Post Pramati Educational Trust vs India  the 93rd amendment was held to be valid and the minority both aided and unaided were exempted from the RTE Law, we can try to model the situation as contracts.
One of the key formalities if you want to operate a school is the requirement of NOC (a No Objection Certificate – a license kind of). The NOC alongside an array of mind numbing procedures also stipulates a exclusivity question “Is there an existing school nearby“. Does this sound familiar ? Yes due to the geographical exclusivity these schools are operating under a franchise from the state. I am ignoring another license called the “Essentiality Certificate” that have similar terms in some states are not required of Christians, Muslims, and other minorities. In Delhi only Hindus need the EC as shown in the official rules below.
Any individual, association of individuals, society or trust, desiring to establish a new school, not being a minority school, shall before establishing such new school, give an intimation in writing to the administrator of his or their intention to establish such school. (Rule 44 of the Delhi School Education Rules, 1973)
Here is an attempt at formulating a contract model. You can think that the Govt of India hands out private schools by four different franchise models. You can also use the term Charters if you’d like. The franchises available are :
Maximum Autonomy Franchise (Platinum) : Run the school however you want subject only to public order. Full autonomy in teacher hiring , selection of students, and fees – subject to basic controls only. State will ensure franchise exclusivity by distance criterion for NOC from competitor. You are allowed to perform any kind of prayer and force any kind of dress code and symbols on student body. Can fine and expel.
Medium Autonomy Franchise (Gold) : Run the school with major autonomy subject to basic service conditions for teachers. Some fee control, autonomy of selection of students for at least 50%. State ensures franchise exclusivity. You are allowed to select teachers, force any dress code and invoke any prayer.
Low autonomy (Copper) : Run the school under very specific rules under the Right to Education Act. Lose autonomy for selecting students, force cross subsidy to make up for deficit induced by state. Still retain autonomy in some management matters. Strict non discrimination rules under watch of hostile civil society jury means you cannot enforce uniformity or fee payment.
No autonomy (Clay) Franchise : This type of school is private in name only. All rules of Right to Education must be followed. Fees are fixed, teachers are appointed by caste quota and external govt agencies, teachers cannot be terminated. Management is illusory as real control of these schools are with the School Management Committees.
The mere fact that you have four types are franchises does not make them wrong or suspect. You could imagine that based on geographical and backwardness issues you can allocate more or less autonomy in exchange for government money or in line with social objectives. Once you lay out these types of franchises the question is what are the qualifications for obtaining one of these franchises.

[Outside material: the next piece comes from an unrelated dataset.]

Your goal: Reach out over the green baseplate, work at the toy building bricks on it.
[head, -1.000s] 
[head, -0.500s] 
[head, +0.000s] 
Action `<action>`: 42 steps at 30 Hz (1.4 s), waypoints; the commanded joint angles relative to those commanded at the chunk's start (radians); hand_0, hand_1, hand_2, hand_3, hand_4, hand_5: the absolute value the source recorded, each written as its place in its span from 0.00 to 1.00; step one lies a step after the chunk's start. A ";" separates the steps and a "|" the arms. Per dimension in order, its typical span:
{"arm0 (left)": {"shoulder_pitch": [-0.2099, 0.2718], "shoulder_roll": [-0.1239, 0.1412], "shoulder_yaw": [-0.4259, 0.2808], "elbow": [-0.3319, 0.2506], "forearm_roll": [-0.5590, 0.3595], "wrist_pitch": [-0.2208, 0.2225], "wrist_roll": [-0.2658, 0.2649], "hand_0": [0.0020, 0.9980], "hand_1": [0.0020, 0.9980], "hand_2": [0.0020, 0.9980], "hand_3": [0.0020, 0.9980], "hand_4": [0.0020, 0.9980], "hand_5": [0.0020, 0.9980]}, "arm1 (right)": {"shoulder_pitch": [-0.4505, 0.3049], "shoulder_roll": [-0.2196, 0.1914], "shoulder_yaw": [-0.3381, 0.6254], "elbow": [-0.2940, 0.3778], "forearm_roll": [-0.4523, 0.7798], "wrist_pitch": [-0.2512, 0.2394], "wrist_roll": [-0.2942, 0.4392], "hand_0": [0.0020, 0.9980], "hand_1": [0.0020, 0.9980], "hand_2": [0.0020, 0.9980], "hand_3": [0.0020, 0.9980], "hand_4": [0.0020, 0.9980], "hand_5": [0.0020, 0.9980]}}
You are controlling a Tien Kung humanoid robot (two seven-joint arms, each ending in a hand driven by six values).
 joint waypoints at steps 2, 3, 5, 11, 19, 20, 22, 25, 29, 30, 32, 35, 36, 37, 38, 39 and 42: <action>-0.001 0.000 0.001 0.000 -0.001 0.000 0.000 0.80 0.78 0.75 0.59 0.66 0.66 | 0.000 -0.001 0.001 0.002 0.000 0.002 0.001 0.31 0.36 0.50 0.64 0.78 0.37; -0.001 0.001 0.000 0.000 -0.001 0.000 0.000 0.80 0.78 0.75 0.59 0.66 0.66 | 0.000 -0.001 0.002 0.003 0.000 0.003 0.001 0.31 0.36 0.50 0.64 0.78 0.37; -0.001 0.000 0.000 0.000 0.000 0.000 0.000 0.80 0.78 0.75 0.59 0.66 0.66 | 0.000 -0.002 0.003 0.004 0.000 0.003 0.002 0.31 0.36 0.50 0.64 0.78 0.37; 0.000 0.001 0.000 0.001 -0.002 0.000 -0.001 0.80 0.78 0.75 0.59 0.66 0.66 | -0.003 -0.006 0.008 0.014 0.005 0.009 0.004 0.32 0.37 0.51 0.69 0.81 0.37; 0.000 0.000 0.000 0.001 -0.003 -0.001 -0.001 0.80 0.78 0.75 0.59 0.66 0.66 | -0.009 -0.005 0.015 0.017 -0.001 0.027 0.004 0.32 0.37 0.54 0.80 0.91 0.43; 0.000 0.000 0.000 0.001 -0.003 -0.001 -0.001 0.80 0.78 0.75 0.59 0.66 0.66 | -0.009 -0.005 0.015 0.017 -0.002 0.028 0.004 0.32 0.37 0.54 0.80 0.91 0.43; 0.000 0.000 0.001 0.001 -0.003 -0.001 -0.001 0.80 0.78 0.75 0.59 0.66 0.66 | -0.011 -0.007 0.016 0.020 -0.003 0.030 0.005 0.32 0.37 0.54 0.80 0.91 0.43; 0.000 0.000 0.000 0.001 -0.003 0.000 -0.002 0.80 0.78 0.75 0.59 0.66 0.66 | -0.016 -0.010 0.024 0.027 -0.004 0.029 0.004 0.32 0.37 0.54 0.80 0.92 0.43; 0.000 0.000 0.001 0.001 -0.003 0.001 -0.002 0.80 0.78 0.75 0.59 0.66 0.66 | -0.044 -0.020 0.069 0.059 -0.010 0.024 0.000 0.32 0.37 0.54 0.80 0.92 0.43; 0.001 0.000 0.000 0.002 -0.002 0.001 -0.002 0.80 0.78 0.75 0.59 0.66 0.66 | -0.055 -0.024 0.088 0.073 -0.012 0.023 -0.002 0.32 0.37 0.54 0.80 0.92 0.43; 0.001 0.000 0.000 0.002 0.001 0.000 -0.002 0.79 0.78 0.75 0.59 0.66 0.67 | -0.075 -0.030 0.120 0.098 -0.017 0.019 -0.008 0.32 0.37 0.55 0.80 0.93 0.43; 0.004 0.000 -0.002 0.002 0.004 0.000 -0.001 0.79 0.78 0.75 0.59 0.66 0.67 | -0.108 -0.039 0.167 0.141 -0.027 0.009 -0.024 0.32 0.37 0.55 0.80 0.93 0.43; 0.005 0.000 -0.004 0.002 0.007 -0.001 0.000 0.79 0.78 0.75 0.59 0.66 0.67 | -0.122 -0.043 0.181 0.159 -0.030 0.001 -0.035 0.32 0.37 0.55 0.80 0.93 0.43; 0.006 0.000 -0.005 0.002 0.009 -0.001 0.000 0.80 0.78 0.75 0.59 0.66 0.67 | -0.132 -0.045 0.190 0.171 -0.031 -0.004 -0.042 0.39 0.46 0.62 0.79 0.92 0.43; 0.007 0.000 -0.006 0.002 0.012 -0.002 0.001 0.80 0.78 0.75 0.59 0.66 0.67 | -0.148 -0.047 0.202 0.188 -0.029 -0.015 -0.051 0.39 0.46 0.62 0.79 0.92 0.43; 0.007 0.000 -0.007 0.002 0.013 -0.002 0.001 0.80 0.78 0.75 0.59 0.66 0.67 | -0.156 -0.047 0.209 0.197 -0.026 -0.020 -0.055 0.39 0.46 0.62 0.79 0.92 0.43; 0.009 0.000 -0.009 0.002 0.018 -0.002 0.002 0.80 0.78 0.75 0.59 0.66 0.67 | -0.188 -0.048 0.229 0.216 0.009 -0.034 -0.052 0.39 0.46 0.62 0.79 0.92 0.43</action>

Now if I told you that these are the qualifications :
- If you are Hindu you cannot get Platinum and Gold franchises – even if you offer to foot the entire bill. The maximum you can get is a Copper Franchise.
- If you are a Christian , Muslim or other minorities the minimum you can get is a Gold Franchise.
- If you are a “linguistic minority” you are taking advantage of an escape vent so that the scheme cannot be called ONLY religious. You could, if you have the political clout, get a linguistic waiver and aspire for Platinum or Gold. (But you cannot have the NCMEI bat for you in the NOC stage)
Would you recoil at such an atrocious rule ? This is exactly the situation in India. This is not perpetrated by Sadhvi or Yogi but by modernists, liberals and think tanks support.
Once you model the situation as above you can see where the Christian management draws its arguments from. Despite taking advantage of the virtual monopoly granted by the NOC, the exemption from uniform law, and preferential treatment in allocation of franchise, they do not consider themselves to be ‘affected with the public interest’ and are therefore bound by only by private rules of business.
I have been an observer of various laws and institutions in India on this blog for the past 10 years. India’s education law is spectacularly isolated in the world – there is no country where the majority community faces special burdens by law in this sector. The education law is also remarkable for the complete absence of comment in Indian intellectual, think tank, and liberal circles. For example the Pramati judgment which is of such a monumental nature overruling 50 years of evolution of jurisprudence and stamping finality to sectarian consideration in education – spurred no debate at all !! Even on social media if a handful of us stop talking no one will even know that such laws exist. In a way this is the best example of the liberal bigotry , a close mind without any curiosity. Free speech in its full definition allows the uninhibited discussion of *ALL* aspects, events, and laws.
I call this the business end of Idea of India.
As of today about 44 Indian “intellectuals” have returned their Sahitya Akademi awards. The media which had just got off an outrage cycle on the Dadri murder found a great follow in when Former BJP thinker Sudheendhra Kulkarni was splashed with ink during a book release function in Mumbai.
What followed was a massive media campaign to amplify the attack as an attack on ‘Free Speech’ , ‘No space for intellectuals’, ‘Rising intolerance’. One Sahitya Akademi Returner the Gujarati literary doyen Anil Joshi while returning the award said ”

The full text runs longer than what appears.